What this task involves:
For this task, copy the data that follows exactly, keeping every character.

Given information:

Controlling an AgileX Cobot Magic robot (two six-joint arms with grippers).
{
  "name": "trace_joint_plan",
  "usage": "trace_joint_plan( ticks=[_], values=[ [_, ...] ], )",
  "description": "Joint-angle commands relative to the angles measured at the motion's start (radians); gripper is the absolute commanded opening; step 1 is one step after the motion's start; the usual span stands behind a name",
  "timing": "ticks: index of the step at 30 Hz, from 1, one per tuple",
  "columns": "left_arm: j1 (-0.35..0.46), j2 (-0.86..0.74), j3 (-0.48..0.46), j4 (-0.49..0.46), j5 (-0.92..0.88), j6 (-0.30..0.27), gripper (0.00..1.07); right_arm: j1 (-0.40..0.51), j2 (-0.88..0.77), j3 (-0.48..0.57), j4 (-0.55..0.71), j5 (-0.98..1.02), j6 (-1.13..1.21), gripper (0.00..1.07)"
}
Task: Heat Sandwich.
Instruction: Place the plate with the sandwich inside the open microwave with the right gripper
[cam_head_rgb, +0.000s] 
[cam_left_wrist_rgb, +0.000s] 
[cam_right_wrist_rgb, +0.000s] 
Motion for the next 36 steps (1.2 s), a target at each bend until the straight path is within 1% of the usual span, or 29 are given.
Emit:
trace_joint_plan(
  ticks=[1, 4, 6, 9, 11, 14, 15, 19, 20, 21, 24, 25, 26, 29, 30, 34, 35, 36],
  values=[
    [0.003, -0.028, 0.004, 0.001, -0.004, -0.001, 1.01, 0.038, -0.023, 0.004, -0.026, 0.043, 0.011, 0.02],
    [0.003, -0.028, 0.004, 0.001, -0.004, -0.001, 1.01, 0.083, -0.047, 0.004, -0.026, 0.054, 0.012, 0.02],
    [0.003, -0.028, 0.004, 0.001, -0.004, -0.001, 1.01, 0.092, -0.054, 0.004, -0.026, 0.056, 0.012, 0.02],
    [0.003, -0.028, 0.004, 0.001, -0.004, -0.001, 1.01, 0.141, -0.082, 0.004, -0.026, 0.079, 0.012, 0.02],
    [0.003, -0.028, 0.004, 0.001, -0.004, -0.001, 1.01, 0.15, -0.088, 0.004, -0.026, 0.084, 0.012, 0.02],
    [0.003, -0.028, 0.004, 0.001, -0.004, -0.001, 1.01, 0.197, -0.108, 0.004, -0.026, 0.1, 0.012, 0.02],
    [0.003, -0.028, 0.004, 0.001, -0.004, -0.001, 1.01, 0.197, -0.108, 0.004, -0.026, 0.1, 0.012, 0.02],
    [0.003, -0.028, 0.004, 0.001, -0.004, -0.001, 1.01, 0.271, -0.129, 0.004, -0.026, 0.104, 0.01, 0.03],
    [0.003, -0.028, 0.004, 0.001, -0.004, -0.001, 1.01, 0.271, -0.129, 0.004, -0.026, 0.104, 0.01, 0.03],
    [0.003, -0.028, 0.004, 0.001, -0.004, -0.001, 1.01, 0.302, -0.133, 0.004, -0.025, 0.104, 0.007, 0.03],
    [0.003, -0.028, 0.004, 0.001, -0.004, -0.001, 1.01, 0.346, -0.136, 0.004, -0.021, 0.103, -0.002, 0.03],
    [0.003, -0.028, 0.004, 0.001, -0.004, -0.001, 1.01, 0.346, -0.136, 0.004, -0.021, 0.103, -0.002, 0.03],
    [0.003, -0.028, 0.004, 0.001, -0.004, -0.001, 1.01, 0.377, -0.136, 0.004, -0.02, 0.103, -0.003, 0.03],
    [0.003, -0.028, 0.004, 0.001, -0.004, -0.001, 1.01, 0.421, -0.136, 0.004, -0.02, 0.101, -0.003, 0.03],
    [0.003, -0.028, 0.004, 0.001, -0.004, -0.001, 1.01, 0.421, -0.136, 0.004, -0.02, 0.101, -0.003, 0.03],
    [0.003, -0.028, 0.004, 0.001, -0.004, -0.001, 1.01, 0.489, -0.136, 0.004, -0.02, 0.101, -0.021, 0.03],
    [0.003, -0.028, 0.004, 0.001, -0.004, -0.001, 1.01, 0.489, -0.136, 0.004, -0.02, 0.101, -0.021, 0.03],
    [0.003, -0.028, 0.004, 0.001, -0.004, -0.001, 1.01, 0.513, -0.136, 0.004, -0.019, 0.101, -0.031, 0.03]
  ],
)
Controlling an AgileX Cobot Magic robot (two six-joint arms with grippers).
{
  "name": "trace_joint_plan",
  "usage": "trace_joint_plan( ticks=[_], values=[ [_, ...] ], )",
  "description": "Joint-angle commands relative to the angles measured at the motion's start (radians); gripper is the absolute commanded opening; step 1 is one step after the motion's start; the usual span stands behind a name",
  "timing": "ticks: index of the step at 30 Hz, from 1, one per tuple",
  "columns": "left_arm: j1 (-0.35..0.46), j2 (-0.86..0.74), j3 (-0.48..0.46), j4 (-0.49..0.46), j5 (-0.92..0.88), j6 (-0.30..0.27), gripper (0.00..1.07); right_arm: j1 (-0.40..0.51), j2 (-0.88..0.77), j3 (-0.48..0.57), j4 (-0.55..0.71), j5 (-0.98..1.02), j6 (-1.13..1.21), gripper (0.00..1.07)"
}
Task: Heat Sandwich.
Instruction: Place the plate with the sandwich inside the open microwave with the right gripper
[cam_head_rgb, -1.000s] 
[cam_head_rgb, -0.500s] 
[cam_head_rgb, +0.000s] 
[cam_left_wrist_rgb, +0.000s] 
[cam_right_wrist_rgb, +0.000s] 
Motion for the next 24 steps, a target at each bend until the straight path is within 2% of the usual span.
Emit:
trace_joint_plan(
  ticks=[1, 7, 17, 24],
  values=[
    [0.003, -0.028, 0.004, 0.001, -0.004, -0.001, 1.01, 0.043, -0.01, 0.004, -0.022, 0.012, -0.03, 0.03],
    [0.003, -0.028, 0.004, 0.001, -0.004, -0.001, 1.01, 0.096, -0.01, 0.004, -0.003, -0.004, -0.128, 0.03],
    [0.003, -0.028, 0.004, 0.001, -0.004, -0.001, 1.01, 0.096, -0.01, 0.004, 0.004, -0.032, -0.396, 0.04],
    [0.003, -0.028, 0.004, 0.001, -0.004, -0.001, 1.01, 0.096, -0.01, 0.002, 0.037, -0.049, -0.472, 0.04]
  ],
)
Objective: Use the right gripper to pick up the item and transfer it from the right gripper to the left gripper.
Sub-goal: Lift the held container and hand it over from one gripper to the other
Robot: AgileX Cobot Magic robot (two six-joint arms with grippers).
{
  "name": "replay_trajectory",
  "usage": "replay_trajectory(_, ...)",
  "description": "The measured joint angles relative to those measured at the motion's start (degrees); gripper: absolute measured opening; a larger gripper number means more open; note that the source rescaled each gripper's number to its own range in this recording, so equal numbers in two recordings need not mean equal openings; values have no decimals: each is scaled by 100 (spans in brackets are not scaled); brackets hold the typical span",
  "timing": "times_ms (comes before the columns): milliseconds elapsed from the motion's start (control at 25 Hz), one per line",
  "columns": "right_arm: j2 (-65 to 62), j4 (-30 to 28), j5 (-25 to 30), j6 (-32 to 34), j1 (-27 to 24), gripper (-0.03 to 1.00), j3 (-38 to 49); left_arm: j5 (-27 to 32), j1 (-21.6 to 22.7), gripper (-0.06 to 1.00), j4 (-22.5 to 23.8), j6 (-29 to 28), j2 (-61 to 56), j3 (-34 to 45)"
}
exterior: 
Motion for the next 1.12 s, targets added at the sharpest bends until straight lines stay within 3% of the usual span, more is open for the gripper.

Output for this task:
Controlling an AgileX Cobot Magic robot (two six-joint arms with grippers).
{
  "name": "trace_joint_plan",
  "usage": "trace_joint_plan( ticks=[_], values=[ [_, ...] ], )",
  "description": "Joint-angle commands relative to the angles measured at the motion's start (radians); gripper is the absolute commanded opening; step 1 is one step after the motion's start; the usual span stands behind a name",
  "timing": "ticks: index of the step at 30 Hz, from 1, one per tuple",
  "columns": "left_arm: j1 (-0.35..0.46), j2 (-0.86..0.74), j3 (-0.48..0.46), j4 (-0.49..0.46), j5 (-0.92..0.88), j6 (-0.30..0.27), gripper (0.00..1.07); right_arm: j1 (-0.40..0.51), j2 (-0.88..0.77), j3 (-0.48..0.57), j4 (-0.55..0.71), j5 (-0.98..1.02), j6 (-1.13..1.21), gripper (0.00..1.07)"
}
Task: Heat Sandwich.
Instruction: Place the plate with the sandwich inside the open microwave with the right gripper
[cam_head_rgb, +0.000s] 
[cam_left_wrist_rgb, +0.000s] 
[cam_right_wrist_rgb, +0.000s] 
Motion for the next 36 steps (1.2 s), a target at each bend until the straight path is within 1% of the usual span, or 29 are given.
Emit:
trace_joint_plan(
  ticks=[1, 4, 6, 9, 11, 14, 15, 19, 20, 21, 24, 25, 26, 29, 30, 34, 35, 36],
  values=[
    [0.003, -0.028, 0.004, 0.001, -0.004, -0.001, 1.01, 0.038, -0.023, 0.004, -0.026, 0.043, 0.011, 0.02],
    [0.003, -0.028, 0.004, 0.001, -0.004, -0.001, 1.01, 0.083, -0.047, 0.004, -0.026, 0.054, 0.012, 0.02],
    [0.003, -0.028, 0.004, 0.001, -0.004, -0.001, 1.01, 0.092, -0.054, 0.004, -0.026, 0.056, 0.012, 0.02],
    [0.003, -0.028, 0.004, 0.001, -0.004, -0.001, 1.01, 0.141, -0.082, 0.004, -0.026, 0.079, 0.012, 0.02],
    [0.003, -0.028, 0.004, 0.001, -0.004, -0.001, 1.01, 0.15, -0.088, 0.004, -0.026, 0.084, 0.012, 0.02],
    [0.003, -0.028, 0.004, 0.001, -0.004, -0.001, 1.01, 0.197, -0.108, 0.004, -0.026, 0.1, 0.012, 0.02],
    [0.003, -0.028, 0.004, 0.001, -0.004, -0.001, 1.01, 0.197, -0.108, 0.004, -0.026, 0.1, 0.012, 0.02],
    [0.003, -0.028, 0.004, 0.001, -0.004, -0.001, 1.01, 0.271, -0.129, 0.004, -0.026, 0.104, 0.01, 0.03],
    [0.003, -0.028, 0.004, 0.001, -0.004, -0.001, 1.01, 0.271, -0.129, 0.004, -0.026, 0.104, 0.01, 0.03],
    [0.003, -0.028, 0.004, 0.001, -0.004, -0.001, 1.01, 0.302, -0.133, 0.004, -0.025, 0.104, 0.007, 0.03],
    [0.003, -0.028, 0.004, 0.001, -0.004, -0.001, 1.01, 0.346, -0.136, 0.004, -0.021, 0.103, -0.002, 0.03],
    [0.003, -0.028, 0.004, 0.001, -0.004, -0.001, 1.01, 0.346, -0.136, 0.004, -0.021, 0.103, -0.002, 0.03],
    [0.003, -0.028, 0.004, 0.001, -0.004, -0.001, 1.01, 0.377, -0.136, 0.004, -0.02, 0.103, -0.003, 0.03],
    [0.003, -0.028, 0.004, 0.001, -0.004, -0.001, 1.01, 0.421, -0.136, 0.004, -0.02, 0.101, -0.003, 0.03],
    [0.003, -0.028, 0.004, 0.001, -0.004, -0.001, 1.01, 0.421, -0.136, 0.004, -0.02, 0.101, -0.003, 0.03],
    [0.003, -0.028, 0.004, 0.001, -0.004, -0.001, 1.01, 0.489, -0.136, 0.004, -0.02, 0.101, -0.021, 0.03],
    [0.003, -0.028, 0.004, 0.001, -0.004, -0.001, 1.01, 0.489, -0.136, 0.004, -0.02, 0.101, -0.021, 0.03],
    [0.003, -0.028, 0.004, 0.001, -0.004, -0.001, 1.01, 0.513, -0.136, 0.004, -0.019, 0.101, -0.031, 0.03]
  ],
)
Controlling an AgileX Cobot Magic robot (two six-joint arms with grippers).
{
  "name": "trace_joint_plan",
  "usage": "trace_joint_plan( ticks=[_], values=[ [_, ...] ], )",
  "description": "Joint-angle commands relative to the angles measured at the motion's start (radians); gripper is the absolute commanded opening; step 1 is one step after the motion's start; the usual span stands behind a name",
  "timing": "ticks: index of the step at 30 Hz, from 1, one per tuple",
  "columns": "left_arm: j1 (-0.35..0.46), j2 (-0.86..0.74), j3 (-0.48..0.46), j4 (-0.49..0.46), j5 (-0.92..0.88), j6 (-0.30..0.27), gripper (0.00..1.07); right_arm: j1 (-0.40..0.51), j2 (-0.88..0.77), j3 (-0.48..0.57), j4 (-0.55..0.71), j5 (-0.98..1.02), j6 (-1.13..1.21), gripper (0.00..1.07)"
}
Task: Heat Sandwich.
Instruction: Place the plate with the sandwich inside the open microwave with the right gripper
[cam_head_rgb, -1.000s] 
[cam_head_rgb, -0.500s] 
[cam_head_rgb, +0.000s] 
[cam_left_wrist_rgb, +0.000s] 
[cam_right_wrist_rgb, +0.000s] 
Motion for the next 24 steps, a target at each bend until the straight path is within 2% of the usual span.
Emit:
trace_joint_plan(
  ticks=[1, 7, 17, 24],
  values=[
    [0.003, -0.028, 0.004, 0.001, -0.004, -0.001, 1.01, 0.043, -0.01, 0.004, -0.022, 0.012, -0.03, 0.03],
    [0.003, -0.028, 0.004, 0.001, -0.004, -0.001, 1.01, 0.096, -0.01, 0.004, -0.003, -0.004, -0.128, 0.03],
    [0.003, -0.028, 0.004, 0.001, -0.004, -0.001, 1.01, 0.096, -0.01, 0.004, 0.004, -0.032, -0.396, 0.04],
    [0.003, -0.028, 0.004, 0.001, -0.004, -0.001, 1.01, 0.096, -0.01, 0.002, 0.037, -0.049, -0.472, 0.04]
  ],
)
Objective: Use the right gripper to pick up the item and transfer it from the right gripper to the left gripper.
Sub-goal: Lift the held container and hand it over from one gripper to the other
Robot: AgileX Cobot Magic robot (two six-joint arms with grippers).
{
  "name": "replay_trajectory",
  "usage": "replay_trajectory(_, ...)",
  "description": "The measured joint angles relative to those measured at the motion's start (degrees); gripper: absolute measured opening; a larger gripper number means more open; note that the source rescaled each gripper's number to its own range in this recording, so equal numbers in two recordings need not mean equal openings; values have no decimals: each is scaled by 100 (spans in brackets are not scaled); brackets hold the typical span",
  "timing": "times_ms (comes before the columns): milliseconds elapsed from the motion's start (control at 25 Hz), one per line",
  "columns": "right_arm: j2 (-65 to 62), j4 (-30 to 28), j5 (-25 to 30), j6 (-32 to 34), j1 (-27 to 24), gripper (-0.03 to 1.00), j3 (-38 to 49); left_arm: j5 (-27 to 32), j1 (-21.6 to 22.7), gripper (-0.06 to 1.00), j4 (-22.5 to 23.8), j6 (-29 to 28), j2 (-61 to 56), j3 (-34 to 45)"
}
exterior: 
Motion for the next 1.12 s, targets added at the sharpest bends until straight lines stay within 3% of the usual span, more is open for the gripper.

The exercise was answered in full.